## Instructions to follow
Go through the records below line by line. Count the lines with "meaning" and give the count alone.

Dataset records
──────────────────────────────

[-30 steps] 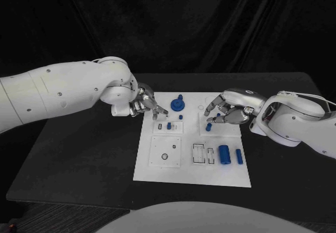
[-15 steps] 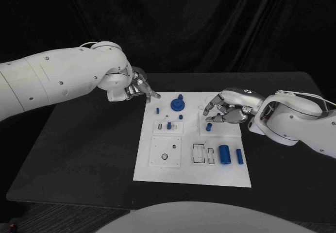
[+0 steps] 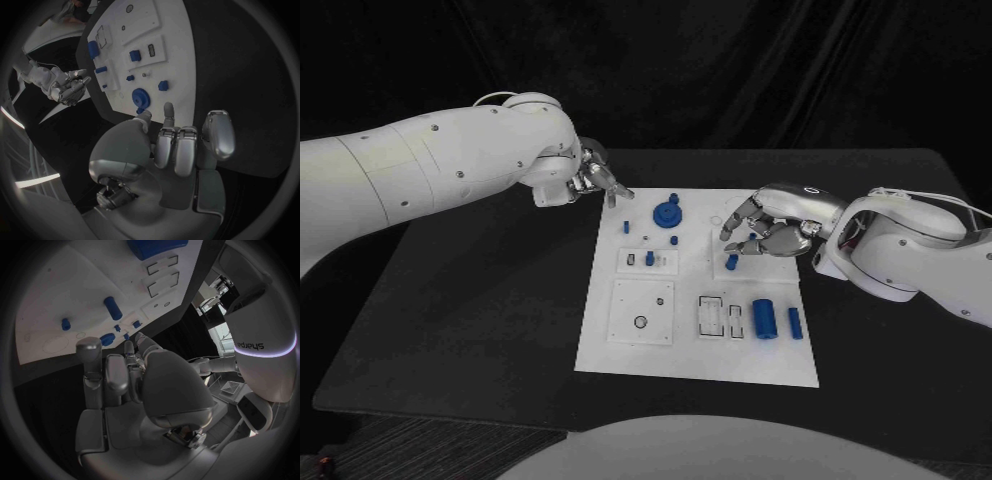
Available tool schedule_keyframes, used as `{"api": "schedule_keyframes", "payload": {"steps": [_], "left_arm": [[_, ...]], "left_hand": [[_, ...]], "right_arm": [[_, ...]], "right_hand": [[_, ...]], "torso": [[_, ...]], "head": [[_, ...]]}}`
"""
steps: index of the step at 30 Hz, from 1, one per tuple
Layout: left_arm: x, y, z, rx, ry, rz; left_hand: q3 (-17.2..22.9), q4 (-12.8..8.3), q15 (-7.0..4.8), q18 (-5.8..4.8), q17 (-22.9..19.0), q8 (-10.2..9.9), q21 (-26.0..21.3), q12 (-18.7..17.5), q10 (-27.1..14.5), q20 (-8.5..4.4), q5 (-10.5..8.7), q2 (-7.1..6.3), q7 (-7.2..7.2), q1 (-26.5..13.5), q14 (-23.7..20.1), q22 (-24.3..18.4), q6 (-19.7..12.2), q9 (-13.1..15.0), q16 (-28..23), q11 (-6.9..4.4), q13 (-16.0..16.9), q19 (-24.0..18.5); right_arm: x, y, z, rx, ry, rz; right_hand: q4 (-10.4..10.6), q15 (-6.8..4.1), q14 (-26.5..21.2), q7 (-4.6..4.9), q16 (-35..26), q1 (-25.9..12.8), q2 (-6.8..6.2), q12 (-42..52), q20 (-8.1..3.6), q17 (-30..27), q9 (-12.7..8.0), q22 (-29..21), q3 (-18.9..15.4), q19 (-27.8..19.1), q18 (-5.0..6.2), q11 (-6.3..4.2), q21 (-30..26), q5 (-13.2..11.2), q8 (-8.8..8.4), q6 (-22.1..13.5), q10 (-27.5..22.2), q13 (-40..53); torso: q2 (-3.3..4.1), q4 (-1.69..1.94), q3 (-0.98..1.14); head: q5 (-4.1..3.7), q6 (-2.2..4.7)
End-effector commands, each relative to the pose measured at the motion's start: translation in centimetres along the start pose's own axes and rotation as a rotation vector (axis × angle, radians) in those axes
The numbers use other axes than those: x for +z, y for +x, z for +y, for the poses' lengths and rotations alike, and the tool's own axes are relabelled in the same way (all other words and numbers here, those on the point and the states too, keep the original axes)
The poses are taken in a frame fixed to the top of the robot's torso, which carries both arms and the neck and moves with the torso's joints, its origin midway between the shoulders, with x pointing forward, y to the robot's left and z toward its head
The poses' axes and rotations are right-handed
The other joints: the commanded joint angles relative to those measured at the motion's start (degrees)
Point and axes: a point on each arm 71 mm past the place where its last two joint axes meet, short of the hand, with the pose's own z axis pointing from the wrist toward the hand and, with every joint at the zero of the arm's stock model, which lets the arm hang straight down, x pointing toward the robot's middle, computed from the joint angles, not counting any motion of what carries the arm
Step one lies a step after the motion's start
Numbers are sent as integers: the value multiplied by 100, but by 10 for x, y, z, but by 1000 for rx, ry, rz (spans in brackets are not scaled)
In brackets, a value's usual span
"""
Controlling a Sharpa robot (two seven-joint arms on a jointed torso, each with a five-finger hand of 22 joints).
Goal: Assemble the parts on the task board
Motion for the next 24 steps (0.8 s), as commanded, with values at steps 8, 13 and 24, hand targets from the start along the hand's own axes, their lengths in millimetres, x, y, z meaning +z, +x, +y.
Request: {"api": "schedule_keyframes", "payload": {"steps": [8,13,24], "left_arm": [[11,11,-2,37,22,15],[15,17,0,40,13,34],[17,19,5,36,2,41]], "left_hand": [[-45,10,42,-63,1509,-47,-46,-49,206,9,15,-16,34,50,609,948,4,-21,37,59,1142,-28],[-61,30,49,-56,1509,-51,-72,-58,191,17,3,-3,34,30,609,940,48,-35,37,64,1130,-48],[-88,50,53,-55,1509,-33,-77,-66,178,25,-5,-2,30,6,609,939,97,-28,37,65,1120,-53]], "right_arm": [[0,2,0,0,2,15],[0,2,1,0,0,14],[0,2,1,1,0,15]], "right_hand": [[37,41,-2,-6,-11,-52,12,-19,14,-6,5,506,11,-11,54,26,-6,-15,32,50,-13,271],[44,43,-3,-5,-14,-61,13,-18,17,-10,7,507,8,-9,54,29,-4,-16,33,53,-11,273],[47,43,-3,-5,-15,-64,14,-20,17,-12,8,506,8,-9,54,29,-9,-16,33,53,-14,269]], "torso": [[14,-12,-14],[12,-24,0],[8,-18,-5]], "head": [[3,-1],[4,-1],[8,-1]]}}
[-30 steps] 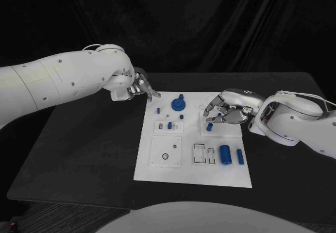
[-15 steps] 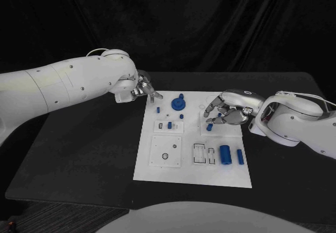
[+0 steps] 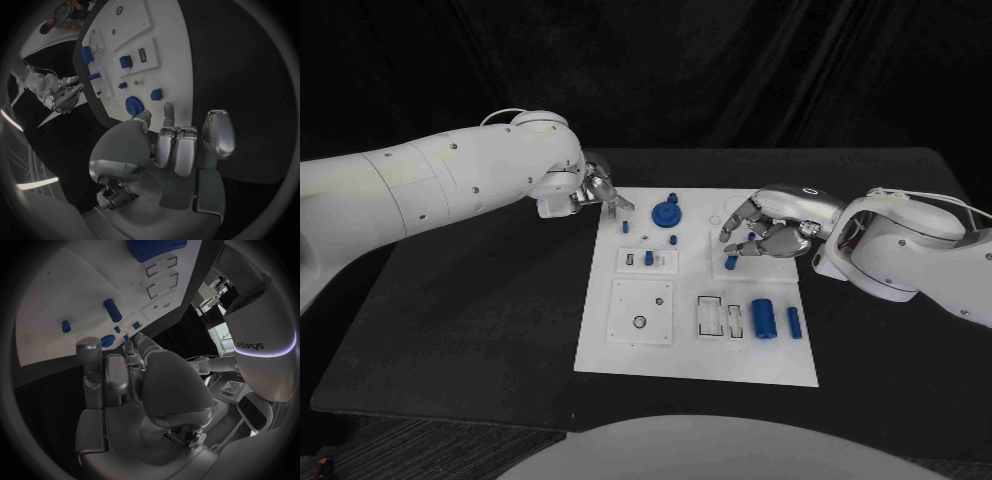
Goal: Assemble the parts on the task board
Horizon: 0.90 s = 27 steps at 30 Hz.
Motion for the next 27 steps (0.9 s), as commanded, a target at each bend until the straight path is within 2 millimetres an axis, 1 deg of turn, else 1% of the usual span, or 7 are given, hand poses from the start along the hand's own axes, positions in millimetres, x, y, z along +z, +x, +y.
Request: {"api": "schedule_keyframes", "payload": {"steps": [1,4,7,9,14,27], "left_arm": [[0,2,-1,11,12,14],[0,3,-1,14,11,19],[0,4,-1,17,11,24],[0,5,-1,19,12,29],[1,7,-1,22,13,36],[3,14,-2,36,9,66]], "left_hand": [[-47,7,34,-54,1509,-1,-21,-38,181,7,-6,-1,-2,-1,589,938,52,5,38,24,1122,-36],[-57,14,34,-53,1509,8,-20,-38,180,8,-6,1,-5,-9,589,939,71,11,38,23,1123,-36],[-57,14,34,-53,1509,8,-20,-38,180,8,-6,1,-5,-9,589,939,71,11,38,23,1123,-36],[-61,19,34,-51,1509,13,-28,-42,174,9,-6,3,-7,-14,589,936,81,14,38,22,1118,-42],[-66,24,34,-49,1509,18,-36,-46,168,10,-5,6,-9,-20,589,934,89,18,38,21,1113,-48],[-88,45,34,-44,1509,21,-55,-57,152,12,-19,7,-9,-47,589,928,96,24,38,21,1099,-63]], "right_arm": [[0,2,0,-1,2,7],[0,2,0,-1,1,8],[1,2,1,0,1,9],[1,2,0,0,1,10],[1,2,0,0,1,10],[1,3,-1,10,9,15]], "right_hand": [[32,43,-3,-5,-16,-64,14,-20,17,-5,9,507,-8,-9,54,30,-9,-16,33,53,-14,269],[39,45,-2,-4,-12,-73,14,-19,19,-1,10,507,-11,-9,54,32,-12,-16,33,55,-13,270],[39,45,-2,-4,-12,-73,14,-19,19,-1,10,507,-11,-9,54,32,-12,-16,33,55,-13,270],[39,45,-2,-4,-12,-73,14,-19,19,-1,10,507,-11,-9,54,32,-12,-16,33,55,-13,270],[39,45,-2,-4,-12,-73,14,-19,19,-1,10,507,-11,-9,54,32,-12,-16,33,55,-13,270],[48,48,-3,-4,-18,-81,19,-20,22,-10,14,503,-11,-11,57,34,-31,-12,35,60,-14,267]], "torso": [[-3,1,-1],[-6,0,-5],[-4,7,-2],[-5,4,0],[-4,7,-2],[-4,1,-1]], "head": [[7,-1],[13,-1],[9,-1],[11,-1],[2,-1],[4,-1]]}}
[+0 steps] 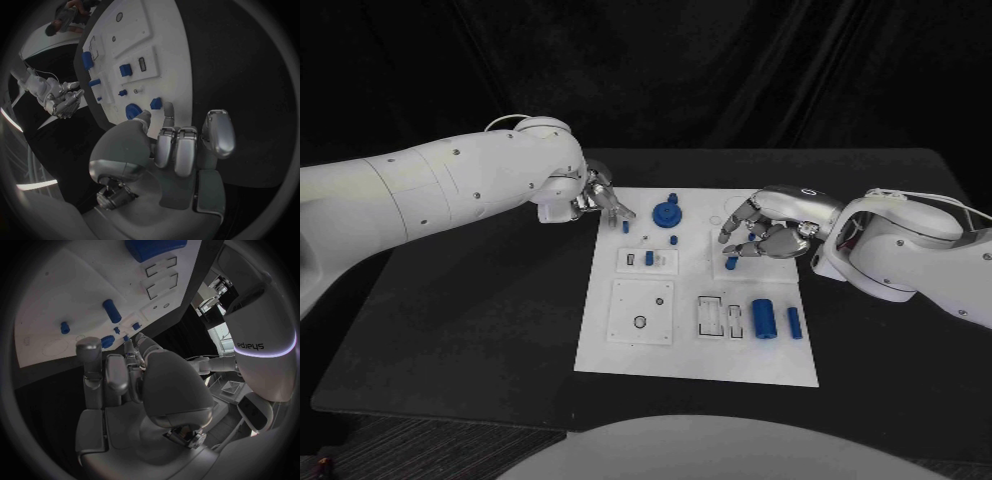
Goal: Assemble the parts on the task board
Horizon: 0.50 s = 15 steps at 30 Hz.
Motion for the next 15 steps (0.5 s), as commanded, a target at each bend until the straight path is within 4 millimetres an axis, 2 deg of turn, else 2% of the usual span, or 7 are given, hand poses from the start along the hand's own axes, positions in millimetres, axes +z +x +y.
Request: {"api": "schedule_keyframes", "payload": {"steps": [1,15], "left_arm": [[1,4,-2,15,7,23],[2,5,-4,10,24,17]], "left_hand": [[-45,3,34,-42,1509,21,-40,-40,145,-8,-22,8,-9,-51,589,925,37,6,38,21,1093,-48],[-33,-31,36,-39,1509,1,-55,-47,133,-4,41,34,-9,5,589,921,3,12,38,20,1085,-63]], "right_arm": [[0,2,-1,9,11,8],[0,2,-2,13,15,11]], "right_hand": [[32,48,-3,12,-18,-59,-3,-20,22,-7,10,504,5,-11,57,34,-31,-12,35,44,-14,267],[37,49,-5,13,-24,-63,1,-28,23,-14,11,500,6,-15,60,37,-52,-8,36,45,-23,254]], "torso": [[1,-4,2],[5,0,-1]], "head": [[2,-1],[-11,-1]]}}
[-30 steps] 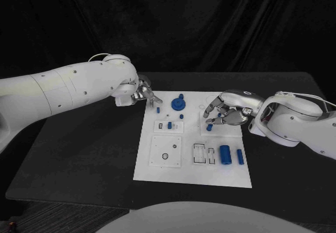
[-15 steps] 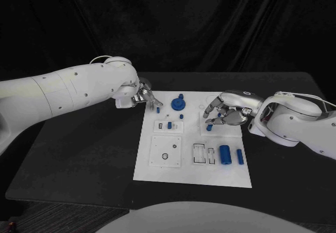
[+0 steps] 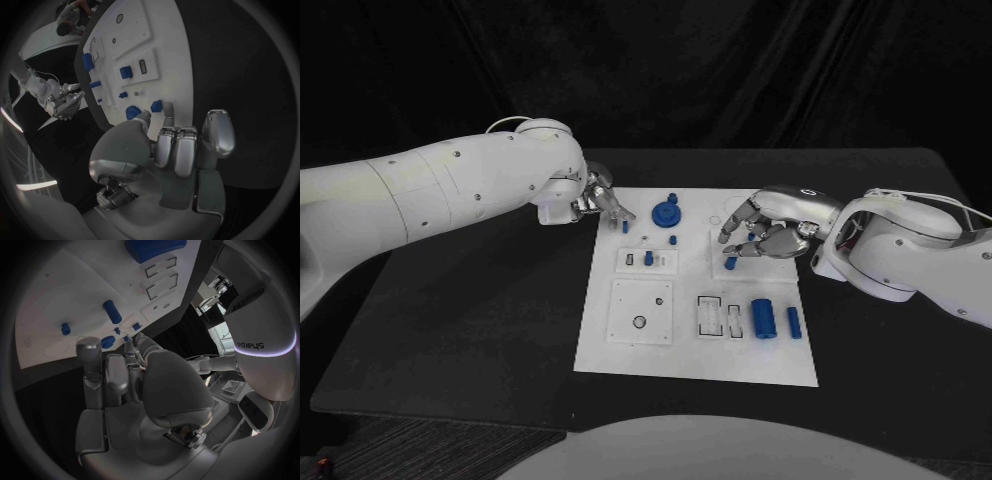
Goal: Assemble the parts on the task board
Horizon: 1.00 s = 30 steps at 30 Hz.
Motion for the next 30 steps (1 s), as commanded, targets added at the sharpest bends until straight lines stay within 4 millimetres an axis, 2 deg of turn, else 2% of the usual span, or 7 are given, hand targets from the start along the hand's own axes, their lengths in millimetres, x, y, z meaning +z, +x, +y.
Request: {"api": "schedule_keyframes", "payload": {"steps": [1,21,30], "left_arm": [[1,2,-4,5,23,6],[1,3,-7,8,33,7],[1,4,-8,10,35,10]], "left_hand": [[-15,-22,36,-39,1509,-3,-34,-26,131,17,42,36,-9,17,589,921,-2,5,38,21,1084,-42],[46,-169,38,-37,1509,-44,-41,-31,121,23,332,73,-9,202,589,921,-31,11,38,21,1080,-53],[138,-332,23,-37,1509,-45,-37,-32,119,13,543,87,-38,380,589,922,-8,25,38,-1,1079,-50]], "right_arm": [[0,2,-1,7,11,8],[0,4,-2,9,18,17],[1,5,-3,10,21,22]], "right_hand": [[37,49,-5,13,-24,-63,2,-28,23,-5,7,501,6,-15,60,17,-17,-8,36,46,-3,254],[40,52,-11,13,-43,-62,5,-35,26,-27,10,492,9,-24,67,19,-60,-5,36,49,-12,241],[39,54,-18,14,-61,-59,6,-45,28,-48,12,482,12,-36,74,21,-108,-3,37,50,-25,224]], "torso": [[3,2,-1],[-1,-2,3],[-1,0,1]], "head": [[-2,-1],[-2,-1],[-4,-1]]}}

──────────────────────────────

## Your response
2